An artificially intelligent “judge” has correctly predicted verdicts of the European Court of Human Rights with 79% accuracy.
Computer scientists from University College London created an AI programme that was able to weigh up legal evidence and moral questions of right and wrong.
The algorithm scoured English language data sets for 584 cases relating to torture and degrading treatment, fair trials and privacy. In each case, the programme analysed the information and arrived at its own judicial decision.
In 79% of cases, the AI verdict matched the one that was delivered by the court.
Lead researcher Dr Nikolaos Aletras, from UCL said: “We don’t see AI replacing judges or lawyers, but we think they’d find it useful for rapidly identifying patterns in cases that lead to certain outcomes.

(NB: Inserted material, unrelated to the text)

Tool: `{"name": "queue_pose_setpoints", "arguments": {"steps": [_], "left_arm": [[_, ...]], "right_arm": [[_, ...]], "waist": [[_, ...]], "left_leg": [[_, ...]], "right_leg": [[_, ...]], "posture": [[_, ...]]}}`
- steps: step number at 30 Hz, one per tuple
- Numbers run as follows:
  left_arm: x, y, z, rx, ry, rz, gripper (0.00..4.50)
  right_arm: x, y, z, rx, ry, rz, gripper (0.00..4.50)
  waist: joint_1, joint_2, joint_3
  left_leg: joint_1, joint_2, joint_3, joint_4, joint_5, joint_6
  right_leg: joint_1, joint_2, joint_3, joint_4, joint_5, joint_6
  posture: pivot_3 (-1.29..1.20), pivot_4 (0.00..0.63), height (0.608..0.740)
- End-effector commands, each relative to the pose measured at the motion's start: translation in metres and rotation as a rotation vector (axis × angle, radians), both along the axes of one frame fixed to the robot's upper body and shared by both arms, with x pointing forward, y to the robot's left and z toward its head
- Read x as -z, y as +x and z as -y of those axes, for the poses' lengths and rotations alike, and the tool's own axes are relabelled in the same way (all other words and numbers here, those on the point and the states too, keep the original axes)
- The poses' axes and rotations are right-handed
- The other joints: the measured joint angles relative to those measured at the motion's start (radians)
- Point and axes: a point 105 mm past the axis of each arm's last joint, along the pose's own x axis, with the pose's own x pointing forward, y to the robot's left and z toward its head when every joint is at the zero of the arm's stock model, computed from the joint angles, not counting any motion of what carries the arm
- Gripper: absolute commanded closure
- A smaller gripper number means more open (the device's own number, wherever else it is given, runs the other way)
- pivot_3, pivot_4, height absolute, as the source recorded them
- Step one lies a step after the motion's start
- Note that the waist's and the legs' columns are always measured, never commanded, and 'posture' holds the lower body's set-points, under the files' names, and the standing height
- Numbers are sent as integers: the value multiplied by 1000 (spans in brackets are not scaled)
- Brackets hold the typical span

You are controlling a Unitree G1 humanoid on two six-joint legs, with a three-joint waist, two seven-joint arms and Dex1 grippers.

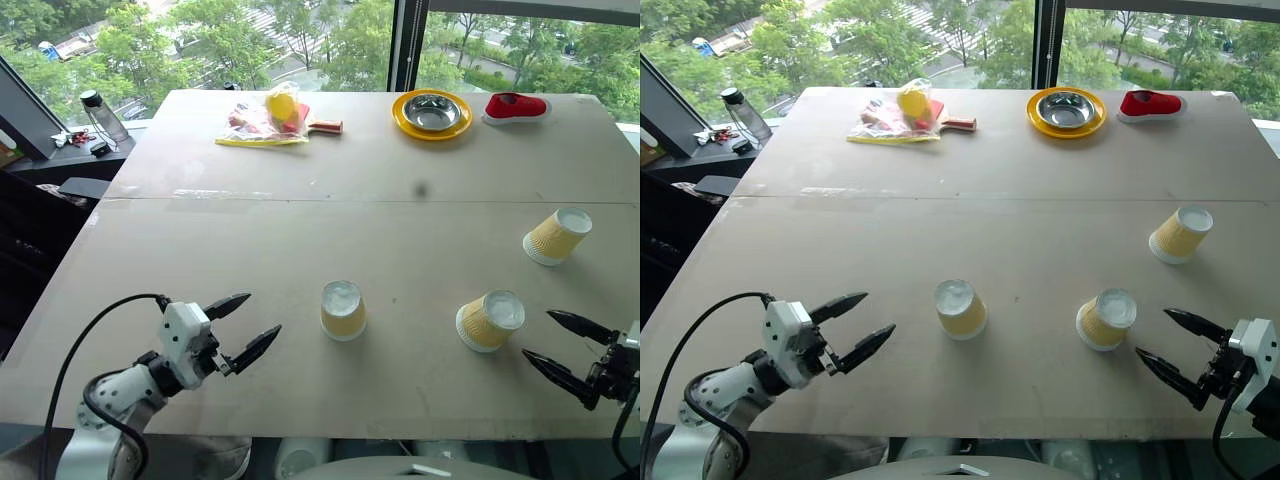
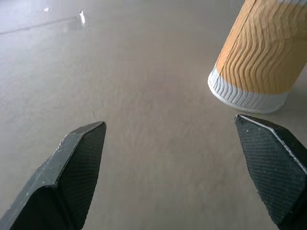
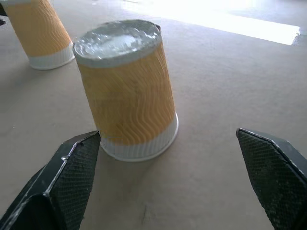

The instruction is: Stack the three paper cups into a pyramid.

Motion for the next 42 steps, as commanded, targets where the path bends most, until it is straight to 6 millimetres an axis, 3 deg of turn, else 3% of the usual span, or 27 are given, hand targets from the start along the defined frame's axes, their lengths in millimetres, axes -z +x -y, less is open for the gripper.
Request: {"name": "queue_pose_setpoints", "arguments": {"steps": [1, 6, 14, 28, 32, 39, 42], "left_arm": [[-29, -4, 5, 121, -14, 53, 85], [-77, -21, 19, 422, -16, 48, 85], [-93, -44, 32, 668, 59, -49, 85], [-101, -35, 35, 632, 62, -13, 85], [-101, -33, 35, 626, 64, -11, 85], [-95, -33, 35, 611, 67, -16, 85], [-94, -33, 35, 605, 66, -19, 0]], "right_arm": [[-10, 2, -15, -48, 20, 34, 0], [-16, 7, -35, -101, 31, 75, 0], [-15, 8, -35, -106, 21, 88, 0], [-5, 23, -42, -63, 50, 128, 0], [2, 23, -42, -81, 26, 63, 0], [-9, 32, -44, -70, 73, 108, 0], [-10, 33, -45, -83, 69, 115, 904]], "waist": [[-1, 0, 0], [-2, -3, 3], [-7, -1, 5], [-16, -3, 6], [-16, -3, 7], [-17, -3, 7], [-16, -3, 7]], "left_leg": [[0, 0, 0, 0, 0, 0], [-1, 0, -1, 1, 0, 0], [0, 1, -1, 1, 0, 0], [6, 1, 3, 2, 0, 0], [6, 1, 3, 2, 0, 0], [7, 1, 4, 2, 0, 0], [7, 1, 4, 2, 0, 0]], "right_leg": [[0, 1, 0, 0, 0, 0], [0, 5, 0, 1, 0, 0], [0, 8, -3, 2, 0, 0], [0, 9, 2, 11, 0, 0], [0, 8, 3, 11, 0, 0], [0, 8, 4, 12, 0, 0], [0, 8, 4, 12, 0, 0]], "posture": [[0, 150, 740], [0, 150, 740], [0, 150, 740], [0, 150, 740], [0, 150, 740], [0, 150, 740], [0, 150, 740]]}}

“It could also be a valuable tool for highlighting which cases are most likely to be violations of the European Convention on Human Rights.”
An equal number of “violation” and “non-violation” cases were chosen for the study.

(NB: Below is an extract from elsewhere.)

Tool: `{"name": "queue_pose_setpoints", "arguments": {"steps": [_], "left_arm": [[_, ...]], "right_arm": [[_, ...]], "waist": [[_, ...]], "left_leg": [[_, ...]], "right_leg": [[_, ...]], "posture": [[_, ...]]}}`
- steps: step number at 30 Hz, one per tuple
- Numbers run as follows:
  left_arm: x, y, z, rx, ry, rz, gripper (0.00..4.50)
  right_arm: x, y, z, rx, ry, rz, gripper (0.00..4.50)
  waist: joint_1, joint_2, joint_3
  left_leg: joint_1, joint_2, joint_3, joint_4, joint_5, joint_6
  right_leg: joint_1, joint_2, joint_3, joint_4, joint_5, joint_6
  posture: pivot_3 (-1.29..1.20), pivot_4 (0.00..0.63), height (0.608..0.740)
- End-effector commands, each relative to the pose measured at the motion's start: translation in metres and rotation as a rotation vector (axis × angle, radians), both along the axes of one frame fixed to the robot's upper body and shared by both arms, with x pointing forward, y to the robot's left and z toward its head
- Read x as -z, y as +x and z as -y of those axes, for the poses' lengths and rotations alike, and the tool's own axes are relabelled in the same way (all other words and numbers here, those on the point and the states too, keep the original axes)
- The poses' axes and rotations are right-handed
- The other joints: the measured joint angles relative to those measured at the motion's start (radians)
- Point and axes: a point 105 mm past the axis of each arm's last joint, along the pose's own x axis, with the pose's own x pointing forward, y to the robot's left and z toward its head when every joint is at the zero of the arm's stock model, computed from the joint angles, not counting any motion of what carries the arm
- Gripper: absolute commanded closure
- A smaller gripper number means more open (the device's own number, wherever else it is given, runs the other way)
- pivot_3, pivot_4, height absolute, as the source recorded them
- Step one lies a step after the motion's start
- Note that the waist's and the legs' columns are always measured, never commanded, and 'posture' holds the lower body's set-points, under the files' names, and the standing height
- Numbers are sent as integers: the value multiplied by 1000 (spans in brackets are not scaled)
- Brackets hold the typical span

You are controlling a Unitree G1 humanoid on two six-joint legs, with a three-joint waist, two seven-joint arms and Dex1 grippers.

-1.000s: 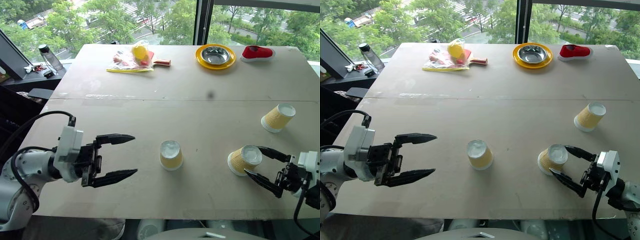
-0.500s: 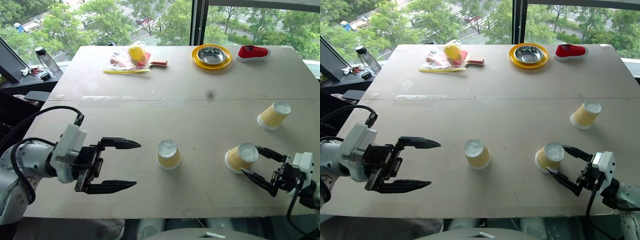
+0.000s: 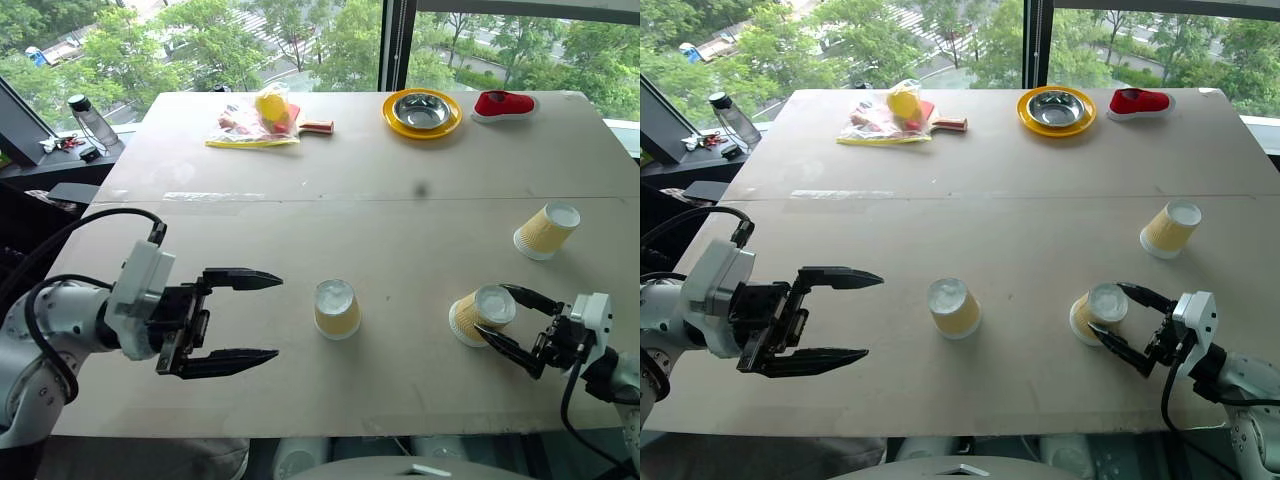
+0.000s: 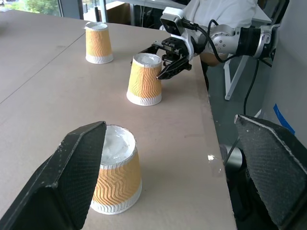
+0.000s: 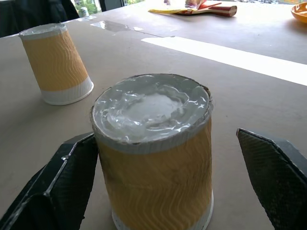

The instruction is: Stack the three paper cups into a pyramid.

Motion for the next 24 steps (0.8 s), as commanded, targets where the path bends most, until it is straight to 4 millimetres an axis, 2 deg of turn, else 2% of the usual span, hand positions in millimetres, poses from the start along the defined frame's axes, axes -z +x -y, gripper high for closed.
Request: {"name": "queue_pose_setpoints", "arguments": {"steps": [1, 2, 4, 7, 11, 15, 18, 20, 24], "left_arm": [[-3, -3, 2, 7, 9, 34, 0], [-3, -3, 1, 2, 9, 34, 0], [-2, -2, 0, -8, 7, 37, 0], [-5, 0, -1, -31, -15, 45, 0], [-7, 8, -8, -104, -36, 62, 0], [-9, 26, -30, -255, -46, 86, 0], [-13, 34, -37, -310, -63, 91, 0], [-18, 41, -41, -355, -78, 98, 0], [-23, 55, -44, -441, -90, 96, 0]], "right_arm": [[-8, 0, -2, -14, 16, 32, 1325], [-9, 1, -3, -16, 17, 37, 1860], [-11, 3, -5, -16, 15, 50, 2656], [-16, 8, -12, -34, 12, 79, 2656], [-31, 32, -35, -48, 36, 122, 2656], [-46, 83, -81, -62, 30, 153, 2656], [-52, 114, -115, -97, -2, 169, 2656], [-56, 133, -135, -123, -25, 175, 2656], [-56, 158, -160, -152, -50, 136, 2656]], "waist": [[0, 0, 0], [1, 0, 0], [0, 0, 0], [0, 0, 0], [-7, -1, 1], [-16, 0, 2], [-19, -1, 3], [-19, -2, 5], [-20, -3, 5]], "left_leg": [[0, 0, 0, 0, 0, 0], [0, 0, 0, 0, 0, 0], [0, 0, 0, 0, 0, 0], [0, 0, 0, 0, 0, 0], [1, 0, 1, 0, 0, 0], [3, 1, 2, 0, 0, 0], [1, 1, 0, 0, 0, 0], [-1, 0, -1, 0, 0, -1], [-14, 0, -2, 0, 6, -10]], "right_leg": [[0, 0, 0, 0, 0, 0], [0, 0, 0, 0, 0, 0], [0, 0, 0, 0, 0, 0], [0, 0, 0, 0, 0, 0], [0, 0, 2, 1, 0, 0], [-1, 1, 3, 3, 0, 0], [-2, 2, 1, 3, 0, 0], [-5, 2, 0, 3, 0, 0], [-17, 2, -1, 5, 0, 1]], "posture": [[0, 150, 740], [0, 150, 740], [0, 150, 740], [0, 150, 740], [0, 150, 740], [0, 150, 740], [0, 150, 740], [0, 150, 740], [0, 150, 740]]}}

In the course of developing the programme the team found that judgments of the European Court of Human Rights depend more on non-legal facts than purely legal arguments.
This suggests that the court’s judges are in the jargon of legal theory “realists” rather than “formalists”. The same is true of other high level courts, including the US Supreme Court, according to previous studies.
The most reliable factors for predicting the court’s decisions were found to be the language used as well as the topics and circumstances mentioned in the case texts.
Co-author Dr Dimitrios Tsarapatsanis, a law lecturer from the University of Sheffield, said: “The study, which is the first of its kind, corroborates the findings of other empirical work on the determinants of reasoning performed by high level courts.
“It should be further pursued and refined, through the systematic examination of more data.”
UCL computer scientist Dr Vasileios Lampos added: “Previous studies have predicted outcomes based on the nature of the crime, or the policy position of each judge, so this is the first time judgements have been predicted using analysis of text prepared by the court.
“We expect this sort of tool would improve efficiencies of high level, in demand courts, but to become a reality, we need to test it against more articles and the case data submitted to the court.”
The findings are published in the journal PeerJ Computer Science.